Founder & MANAGER, Yemeni Village
14 years ago, we decided to capitalize on our long-standing experience in the food sector to enter the Yemeni food segment. We will launch our next restaurant in the north of Jeddah, and the new space will be bigger and better than the first. We will avoid the mistakes that we made here and will add new features, such as valet parking. Subsequently, the goal is to open a branch in Riyadh and then, perhaps, London. Saudi Arabia’s F&B market has become much more mature, and clients today are mostly driven by quality. There is stiff competition, and we have to look after the details. The fine dining segment is not necessarily a price-sensitive market; if clients decide to eat at a high-level restaurant, they are not looking at costs, but at the value. Our customers seek traditional food, which is why we cannot modify the menu too much, as it would mean changing the identity of the place as well. That being said, there are still a few Yemeni dishes that we will add, and the challenge will be putting the same amount of effort in the current dishes to ensure the same quality.
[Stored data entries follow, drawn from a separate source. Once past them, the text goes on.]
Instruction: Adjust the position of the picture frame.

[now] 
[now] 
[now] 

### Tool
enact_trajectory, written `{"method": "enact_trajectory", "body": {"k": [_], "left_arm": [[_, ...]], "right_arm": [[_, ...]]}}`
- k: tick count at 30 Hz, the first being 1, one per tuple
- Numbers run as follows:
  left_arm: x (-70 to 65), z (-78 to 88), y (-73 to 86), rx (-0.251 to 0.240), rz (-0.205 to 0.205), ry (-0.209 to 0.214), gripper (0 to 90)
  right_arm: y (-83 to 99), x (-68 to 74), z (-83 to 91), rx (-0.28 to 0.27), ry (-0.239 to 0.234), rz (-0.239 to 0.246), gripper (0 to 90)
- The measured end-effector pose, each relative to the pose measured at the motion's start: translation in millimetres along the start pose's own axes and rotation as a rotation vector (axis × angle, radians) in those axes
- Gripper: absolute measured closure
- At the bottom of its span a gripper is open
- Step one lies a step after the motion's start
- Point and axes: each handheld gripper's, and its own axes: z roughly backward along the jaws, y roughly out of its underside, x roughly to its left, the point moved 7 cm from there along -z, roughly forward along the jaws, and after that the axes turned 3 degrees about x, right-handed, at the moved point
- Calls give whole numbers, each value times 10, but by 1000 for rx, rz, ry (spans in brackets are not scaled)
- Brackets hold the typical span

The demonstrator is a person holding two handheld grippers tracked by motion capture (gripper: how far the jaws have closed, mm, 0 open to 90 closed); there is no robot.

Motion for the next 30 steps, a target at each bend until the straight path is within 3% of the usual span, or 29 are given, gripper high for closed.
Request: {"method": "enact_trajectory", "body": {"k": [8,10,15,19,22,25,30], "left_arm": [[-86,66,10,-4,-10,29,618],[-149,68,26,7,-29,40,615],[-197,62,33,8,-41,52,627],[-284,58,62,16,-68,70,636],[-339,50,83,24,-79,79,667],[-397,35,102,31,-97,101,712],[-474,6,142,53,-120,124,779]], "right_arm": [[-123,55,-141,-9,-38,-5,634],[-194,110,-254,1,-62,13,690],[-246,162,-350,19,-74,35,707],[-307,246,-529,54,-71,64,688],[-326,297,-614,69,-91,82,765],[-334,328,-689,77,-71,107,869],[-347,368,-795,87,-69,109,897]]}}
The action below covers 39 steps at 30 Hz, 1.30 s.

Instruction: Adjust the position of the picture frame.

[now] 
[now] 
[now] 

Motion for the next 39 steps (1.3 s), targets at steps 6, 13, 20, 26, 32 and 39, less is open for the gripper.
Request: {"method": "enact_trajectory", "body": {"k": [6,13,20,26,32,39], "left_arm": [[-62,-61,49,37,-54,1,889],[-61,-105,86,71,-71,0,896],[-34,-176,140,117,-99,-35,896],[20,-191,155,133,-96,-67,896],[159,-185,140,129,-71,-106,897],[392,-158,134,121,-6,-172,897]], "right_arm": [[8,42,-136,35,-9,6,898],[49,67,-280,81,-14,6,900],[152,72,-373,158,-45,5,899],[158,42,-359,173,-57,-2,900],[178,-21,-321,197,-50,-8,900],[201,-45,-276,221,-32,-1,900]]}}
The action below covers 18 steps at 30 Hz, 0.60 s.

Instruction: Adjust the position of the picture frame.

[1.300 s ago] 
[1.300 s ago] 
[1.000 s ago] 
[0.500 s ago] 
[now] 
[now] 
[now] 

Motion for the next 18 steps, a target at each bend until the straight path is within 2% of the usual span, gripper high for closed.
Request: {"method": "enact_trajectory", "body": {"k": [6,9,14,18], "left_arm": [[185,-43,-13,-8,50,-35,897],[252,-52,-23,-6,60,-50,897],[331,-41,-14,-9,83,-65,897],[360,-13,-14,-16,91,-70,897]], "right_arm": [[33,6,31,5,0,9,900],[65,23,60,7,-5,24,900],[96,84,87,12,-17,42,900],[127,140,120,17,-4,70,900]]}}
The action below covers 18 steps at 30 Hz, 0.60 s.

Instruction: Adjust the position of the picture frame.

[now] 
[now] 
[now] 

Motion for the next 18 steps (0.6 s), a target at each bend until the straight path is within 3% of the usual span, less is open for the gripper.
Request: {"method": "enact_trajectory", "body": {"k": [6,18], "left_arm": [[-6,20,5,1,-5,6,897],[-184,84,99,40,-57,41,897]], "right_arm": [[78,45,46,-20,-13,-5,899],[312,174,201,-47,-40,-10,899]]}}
In this sense, the selection and quality of primary resources is paramount: we need high-quality meats and cheese to maintain our high standards.
Founder & Chef, Ugur Restaurant
The idea for the restaurant came about in 2015, when we started developing the idea of setting up a proper restaurant specialized in Turkic food that would offer a homemade feeling. For an authentic experience, we use local materials, ingredients, and distributors. We are still in the process of building the franchise, and we are looking at every detail to improve our operations. The restaurant started off with 10 workers, and now we have 15. Along the way, we have looked into improving kitchen operations, such as changing the type of food, while not compromising on the way we cook it at home. In the short term, we are looking into expanding our kitchen. Then, we have a plan to establish a catering unit by the end of 2019. We are also trying to get into the Riyadh market. On top of this, we want to establish our presence all around Saudi Arabia. Riyadh is a natural choice for two reasons. There is a demand for this kind of food, and there are lots of potential customers. Our price offering is perfect, and can appeal to all segments of society, from lower-middle classes to the upper levels of society. In Jeddah, people are interested in the restaurant’s environment, whereas in Riyadh they focus more on the food.
CEO, Wassim Halwani
The market is fairly unpredictable. We have witnessed some businesses closing down and others expanding to other markets. One major issue we faced was the increase in fees for hiring expats. The main factors that affect and determine our pricing strategies are the cost of raw materials, which is increasing at a rapid pace, and the workforce, whether it is government fees or hiring Saudis with at least double the salary of a foreign worker. Our main advantage at present is that shawarma is considered a cheap substitute for a nice meal on the go. So, our main competitors are fighting to keep their prices steady to attract more customers and keep the cash flow healthy. We predict a higher volume of sales, as customers are looking for a budget meal, and shawarmas at their present prices are unbeatable. We will continue to compete with other fast food restaurants because of the availability and the price. We are about to join a new application that has B2B capabilities. This will connect us with small buyers who want to buy shawarma but do not have the capability or know-how to do it. At the same time, we will continue to expand organically, and we expect to continue opening shops as opportunities present themselves.